Problem details.
Read the listing and extract each line that includes the word "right".

━━━━

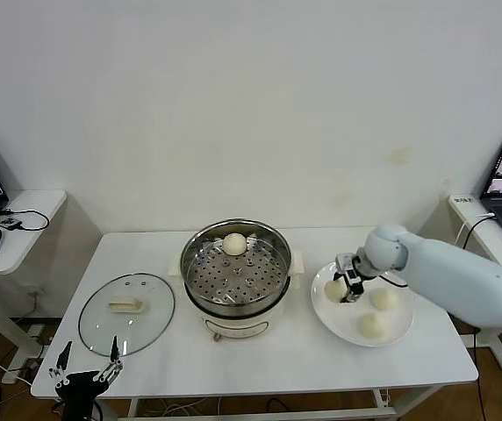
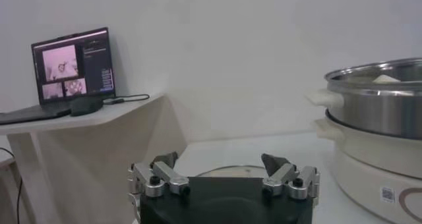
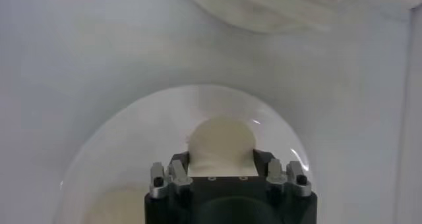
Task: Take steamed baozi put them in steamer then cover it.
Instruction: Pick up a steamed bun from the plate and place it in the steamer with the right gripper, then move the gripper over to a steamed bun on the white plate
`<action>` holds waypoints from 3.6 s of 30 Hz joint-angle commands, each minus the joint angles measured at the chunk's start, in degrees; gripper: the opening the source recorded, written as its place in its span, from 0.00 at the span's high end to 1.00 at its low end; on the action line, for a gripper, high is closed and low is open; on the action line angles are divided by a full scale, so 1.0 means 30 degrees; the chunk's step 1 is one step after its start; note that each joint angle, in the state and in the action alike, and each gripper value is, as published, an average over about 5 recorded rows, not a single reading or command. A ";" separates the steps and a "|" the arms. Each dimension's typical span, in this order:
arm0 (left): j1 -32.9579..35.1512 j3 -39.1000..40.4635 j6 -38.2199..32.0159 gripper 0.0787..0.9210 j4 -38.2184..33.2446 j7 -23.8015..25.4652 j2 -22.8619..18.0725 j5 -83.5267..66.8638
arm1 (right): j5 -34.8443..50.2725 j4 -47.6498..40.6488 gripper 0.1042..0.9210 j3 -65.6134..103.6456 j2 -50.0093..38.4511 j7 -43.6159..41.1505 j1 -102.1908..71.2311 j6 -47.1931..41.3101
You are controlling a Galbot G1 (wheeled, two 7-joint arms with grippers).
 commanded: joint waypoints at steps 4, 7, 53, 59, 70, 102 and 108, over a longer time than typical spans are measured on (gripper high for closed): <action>0.0046 0.0134 0.0044 0.12 -0.0282 0.0021 0.0080 0.0014 | 0.4216 0.2129 0.36 -0.2794 -0.0148 -0.0178 0.8154 -0.1107; 0.0063 0.0108 0.0044 0.12 -0.0401 0.0032 0.0154 -0.0041 | 0.5754 0.2343 0.36 -0.3088 0.0922 0.0140 0.9358 -0.1777; 0.0125 -0.0705 -0.0155 0.12 -0.0791 -0.0024 -0.0025 -0.0456 | 0.7086 -0.5312 0.34 -0.3094 1.3877 0.4231 0.2718 -0.4760; 0.0133 -0.0712 -0.0151 0.12 -0.0838 -0.0028 -0.0032 -0.0456 | 0.6825 -0.5090 0.33 -0.3067 1.3774 0.3673 0.2900 -0.4811; 0.0037 -0.0682 -0.0191 0.12 -0.0720 -0.0033 -0.0063 -0.0458 | 0.6116 -0.1134 0.12 -0.3119 0.9510 -0.0252 0.6126 -0.3451; 0.0220 -0.0374 -0.0234 0.12 -0.0043 -0.0042 0.0026 0.0250 | -0.2261 0.5890 0.12 0.0284 -0.6654 -0.3343 -0.0293 0.1141; 0.0366 -0.0644 -0.0228 0.12 0.0006 -0.0039 0.0006 0.0217 | -0.3715 0.4593 0.12 0.2727 -0.6153 -0.2909 -0.4244 0.1502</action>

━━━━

Task response.
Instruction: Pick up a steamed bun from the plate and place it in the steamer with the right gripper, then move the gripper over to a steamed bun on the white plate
arm1 (right): j5 -34.8443..50.2725 j4 -47.6498..40.6488 gripper 0.1042..0.9210 j3 -65.6134..103.6456 j2 -50.0093..38.4511 j7 -43.6159..41.1505 j1 -102.1908..71.2311 j6 -47.1931..41.3101

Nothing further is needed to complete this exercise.